My mind play's tricks on me

I have a very well worked out strategy on how not to study by delaying the tasks that must be done bit by bit. It always starts with checking out my favourite blogs,mail and facebook.
And then I feel I need coffe, and then my brain tells me that I deserve a snus in peace without homework. And a snus under my lip stays there for like half an hour and during that time I found something new I just have to do before getting started. And then it's time for another snus, it's like a long vicious spiral deceiving me every time. And no haven't learned the lesson.

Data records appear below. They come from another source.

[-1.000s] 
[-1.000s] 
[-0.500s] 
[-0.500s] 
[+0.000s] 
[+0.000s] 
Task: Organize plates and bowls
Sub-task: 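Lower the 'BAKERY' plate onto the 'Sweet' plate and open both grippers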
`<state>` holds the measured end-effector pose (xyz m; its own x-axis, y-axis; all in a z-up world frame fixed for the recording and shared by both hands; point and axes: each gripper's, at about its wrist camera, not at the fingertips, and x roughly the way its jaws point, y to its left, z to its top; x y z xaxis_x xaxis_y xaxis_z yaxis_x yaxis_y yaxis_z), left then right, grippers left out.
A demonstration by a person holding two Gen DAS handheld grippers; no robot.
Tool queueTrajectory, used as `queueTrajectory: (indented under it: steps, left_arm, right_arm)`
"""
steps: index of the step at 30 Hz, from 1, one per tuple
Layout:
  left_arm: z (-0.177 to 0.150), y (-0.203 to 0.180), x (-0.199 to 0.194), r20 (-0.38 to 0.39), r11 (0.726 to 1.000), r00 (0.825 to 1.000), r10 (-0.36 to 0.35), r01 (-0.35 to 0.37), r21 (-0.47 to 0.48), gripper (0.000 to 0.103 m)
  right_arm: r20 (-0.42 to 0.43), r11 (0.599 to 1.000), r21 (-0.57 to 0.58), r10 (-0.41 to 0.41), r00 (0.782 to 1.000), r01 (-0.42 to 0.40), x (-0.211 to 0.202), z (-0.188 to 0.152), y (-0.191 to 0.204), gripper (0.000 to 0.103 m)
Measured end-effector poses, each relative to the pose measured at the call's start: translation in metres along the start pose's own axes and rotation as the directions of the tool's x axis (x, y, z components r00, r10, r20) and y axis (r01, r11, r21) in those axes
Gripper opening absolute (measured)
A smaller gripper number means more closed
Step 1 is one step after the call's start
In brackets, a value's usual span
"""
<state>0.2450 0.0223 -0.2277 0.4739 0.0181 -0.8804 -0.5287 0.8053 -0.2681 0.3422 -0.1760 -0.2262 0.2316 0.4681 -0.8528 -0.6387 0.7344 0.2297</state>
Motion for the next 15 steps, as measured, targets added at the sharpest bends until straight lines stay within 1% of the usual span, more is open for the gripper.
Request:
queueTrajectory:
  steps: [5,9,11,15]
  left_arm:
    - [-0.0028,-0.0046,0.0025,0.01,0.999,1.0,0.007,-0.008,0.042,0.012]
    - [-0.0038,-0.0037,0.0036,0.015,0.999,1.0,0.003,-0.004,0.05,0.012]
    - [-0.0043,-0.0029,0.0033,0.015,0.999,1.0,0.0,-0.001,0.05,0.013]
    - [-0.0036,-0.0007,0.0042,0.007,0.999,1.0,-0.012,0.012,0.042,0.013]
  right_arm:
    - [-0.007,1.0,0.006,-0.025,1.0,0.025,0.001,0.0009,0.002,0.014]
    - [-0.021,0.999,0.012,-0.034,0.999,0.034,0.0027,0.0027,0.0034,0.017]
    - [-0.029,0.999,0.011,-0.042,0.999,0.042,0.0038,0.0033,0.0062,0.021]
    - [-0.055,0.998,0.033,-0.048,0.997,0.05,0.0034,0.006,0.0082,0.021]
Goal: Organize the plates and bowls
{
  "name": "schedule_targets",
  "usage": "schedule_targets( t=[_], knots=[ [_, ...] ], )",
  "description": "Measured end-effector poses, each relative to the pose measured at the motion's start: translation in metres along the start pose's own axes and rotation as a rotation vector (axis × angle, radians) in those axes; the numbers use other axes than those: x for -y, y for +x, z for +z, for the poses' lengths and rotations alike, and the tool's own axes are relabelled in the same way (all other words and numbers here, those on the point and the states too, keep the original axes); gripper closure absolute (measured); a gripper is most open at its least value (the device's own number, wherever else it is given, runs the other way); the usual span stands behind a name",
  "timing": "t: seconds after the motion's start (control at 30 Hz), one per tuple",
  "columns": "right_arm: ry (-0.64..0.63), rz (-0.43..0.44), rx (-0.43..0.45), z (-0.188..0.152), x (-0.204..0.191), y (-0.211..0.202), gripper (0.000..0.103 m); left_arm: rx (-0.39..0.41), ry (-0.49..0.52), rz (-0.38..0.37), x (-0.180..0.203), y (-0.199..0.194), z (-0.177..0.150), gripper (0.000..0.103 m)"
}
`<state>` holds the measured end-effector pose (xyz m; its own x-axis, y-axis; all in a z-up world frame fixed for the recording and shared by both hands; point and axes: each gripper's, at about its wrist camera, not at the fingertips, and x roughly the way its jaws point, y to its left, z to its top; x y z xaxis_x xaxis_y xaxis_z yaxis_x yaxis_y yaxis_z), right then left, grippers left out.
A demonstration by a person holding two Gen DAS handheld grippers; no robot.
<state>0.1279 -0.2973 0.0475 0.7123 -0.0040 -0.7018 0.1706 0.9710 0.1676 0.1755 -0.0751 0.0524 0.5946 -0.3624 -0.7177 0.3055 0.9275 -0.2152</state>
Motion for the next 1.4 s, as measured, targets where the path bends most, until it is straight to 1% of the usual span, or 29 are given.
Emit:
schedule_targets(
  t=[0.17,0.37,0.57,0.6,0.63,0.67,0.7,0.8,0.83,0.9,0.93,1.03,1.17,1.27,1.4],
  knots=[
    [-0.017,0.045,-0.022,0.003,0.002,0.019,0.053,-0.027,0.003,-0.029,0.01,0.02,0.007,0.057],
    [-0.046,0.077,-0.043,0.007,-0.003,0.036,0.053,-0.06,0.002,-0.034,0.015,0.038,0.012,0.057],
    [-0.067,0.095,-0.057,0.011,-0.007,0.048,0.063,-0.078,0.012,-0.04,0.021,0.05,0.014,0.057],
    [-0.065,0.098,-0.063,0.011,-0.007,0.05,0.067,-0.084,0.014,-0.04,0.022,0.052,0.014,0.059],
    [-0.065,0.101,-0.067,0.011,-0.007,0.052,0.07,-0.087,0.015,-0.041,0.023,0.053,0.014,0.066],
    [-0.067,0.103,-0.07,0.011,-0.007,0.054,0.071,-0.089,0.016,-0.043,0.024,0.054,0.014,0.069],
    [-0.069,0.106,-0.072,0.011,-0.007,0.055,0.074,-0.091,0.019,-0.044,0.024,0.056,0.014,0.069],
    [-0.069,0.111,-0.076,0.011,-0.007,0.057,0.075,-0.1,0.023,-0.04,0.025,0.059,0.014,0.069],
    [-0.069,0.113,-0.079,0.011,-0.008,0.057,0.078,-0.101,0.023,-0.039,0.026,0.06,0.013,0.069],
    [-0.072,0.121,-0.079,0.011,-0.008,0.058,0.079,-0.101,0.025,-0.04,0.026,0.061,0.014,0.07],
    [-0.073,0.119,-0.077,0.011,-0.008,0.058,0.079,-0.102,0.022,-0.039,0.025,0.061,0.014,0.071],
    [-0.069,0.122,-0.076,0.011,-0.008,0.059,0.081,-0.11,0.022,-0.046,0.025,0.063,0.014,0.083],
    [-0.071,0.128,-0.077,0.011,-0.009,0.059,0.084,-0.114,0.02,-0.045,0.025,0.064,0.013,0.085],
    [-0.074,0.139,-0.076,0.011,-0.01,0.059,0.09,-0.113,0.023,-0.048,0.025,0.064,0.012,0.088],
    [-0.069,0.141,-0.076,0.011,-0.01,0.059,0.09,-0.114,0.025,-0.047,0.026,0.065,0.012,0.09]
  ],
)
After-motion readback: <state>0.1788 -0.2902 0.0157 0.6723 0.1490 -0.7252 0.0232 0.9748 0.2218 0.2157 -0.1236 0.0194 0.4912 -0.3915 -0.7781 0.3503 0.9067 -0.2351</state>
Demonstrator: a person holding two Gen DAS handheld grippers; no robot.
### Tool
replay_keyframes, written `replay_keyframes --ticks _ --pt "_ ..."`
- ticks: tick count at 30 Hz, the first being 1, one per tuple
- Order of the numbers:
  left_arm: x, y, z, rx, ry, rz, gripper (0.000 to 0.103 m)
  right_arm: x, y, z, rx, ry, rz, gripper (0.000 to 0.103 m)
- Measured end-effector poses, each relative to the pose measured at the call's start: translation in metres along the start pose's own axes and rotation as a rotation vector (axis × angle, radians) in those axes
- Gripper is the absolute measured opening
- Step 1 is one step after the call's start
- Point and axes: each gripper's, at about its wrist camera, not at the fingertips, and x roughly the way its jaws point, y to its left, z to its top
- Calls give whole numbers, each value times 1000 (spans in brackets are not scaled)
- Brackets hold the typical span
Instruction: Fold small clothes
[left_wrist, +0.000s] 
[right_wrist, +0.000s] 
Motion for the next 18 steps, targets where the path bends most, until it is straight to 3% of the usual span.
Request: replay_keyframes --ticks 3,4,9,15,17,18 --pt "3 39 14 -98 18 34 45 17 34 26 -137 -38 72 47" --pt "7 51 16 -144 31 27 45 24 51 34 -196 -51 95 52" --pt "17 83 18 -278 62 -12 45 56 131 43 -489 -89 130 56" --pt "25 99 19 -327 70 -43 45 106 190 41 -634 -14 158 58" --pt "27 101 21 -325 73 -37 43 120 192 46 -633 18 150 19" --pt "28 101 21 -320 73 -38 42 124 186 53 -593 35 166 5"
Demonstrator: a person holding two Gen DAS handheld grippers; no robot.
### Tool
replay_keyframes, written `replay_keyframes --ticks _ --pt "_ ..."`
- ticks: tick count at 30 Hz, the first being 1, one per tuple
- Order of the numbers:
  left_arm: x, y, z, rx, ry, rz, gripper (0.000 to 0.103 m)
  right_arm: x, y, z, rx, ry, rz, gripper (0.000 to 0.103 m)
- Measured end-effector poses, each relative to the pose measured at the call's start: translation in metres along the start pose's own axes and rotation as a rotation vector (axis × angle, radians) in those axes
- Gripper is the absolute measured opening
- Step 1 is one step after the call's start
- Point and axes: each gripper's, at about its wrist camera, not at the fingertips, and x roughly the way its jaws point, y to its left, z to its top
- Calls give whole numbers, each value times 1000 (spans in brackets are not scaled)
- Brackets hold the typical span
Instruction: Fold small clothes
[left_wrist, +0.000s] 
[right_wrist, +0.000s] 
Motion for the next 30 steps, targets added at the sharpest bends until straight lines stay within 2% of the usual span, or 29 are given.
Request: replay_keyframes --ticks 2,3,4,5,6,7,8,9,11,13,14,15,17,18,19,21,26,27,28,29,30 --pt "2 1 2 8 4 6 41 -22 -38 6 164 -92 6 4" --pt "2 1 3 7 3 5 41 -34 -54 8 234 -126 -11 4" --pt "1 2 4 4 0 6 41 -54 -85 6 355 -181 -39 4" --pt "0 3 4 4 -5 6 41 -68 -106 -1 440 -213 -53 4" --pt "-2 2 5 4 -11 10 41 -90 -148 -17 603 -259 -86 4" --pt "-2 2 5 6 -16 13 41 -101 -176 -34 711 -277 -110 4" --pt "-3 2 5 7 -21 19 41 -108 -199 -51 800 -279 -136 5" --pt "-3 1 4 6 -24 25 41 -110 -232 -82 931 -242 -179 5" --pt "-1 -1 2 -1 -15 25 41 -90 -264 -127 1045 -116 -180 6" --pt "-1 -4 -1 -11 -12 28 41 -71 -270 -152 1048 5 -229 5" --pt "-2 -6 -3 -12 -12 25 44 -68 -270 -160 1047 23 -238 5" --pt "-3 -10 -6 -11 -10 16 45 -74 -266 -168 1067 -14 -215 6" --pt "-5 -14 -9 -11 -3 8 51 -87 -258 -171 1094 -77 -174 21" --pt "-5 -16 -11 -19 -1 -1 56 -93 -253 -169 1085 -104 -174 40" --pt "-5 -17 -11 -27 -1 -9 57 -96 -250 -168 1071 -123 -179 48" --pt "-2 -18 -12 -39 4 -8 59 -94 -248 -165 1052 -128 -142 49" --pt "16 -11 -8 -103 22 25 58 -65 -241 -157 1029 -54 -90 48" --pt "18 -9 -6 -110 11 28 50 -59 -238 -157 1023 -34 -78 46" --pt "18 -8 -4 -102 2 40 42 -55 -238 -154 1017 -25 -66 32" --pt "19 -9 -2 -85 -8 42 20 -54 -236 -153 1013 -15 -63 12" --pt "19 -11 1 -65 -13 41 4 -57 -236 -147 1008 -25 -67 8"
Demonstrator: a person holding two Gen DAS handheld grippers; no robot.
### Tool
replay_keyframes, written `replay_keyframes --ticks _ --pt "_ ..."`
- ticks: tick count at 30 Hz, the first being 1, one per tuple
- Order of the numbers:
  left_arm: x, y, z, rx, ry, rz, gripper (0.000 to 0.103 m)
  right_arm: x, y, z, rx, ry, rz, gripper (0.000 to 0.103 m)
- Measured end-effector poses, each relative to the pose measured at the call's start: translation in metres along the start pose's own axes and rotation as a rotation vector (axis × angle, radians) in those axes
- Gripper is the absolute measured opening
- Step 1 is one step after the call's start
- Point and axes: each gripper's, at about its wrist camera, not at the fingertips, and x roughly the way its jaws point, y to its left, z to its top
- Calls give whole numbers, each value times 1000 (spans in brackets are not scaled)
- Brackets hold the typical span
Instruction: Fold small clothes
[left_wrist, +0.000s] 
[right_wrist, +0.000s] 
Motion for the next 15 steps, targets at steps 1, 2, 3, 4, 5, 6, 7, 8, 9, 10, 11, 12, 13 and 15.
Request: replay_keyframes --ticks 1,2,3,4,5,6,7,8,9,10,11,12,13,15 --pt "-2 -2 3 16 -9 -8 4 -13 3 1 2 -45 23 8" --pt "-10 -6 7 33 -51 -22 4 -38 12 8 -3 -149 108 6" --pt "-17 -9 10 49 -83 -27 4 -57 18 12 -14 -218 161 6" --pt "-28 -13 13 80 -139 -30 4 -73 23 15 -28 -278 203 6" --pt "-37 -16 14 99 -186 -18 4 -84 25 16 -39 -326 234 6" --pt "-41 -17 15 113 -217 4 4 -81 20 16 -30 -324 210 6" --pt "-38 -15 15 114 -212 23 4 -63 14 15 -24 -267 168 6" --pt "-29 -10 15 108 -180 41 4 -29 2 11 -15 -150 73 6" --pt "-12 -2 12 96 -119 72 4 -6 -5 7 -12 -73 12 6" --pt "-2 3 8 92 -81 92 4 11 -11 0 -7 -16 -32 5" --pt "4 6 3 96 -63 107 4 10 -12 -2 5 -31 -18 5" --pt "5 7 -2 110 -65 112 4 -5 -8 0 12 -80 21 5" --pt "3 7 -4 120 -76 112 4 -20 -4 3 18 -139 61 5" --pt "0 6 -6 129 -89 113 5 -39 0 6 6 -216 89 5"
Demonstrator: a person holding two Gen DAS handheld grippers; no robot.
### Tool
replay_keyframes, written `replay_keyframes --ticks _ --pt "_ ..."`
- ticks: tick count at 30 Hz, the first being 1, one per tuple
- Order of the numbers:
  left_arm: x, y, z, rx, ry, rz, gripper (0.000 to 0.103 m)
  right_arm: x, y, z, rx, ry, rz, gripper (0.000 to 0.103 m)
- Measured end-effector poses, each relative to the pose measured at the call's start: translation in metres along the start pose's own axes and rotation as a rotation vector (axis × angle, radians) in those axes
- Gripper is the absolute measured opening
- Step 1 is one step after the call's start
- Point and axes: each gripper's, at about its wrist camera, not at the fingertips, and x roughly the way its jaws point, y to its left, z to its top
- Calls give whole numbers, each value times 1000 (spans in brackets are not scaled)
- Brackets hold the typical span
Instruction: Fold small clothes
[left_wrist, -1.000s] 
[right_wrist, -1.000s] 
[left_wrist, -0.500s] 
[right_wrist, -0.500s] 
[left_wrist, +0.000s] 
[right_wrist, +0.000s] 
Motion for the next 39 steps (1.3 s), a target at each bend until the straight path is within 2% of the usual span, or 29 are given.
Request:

This time I checked out Alex Schulmans blog. He had published a few parts of his new book "skynda att älska" (badly translated-Hurry to love). I read that Alex have a trick for not breaking down visiting his fathers grave like solving math problems in his head, repeating the alphabet backwards or tries to remember old songs from when he was a kid. And it works for him.
I have a different strategy for not breking down which I used at both my grandfathers funerals. I repeat every dirty world I can think of in my head, and I can promise that it is dirty as hell problably as dirty as it gets. I also curse both God (im not religious only sometimes) and my grandfathers for leaving me.
And then I feel a bit ashamed for not thinking of all the beutiful times we spent togheter and all thoose clichè stuff  "normal" people say they do. Then it's time going to the coffin for a last good bye, rest in peace and putting a rose upon the creepy coofin with a dead corpse inside. That's the part where my brain just explode with bizzare swearwords made up by my self.

So that's how some people handle strong emotions. Feels good knowing im not the only one with a strange strategy cooping with sorrow. I do think my way of doing it beats the crap out of Alex Schulman!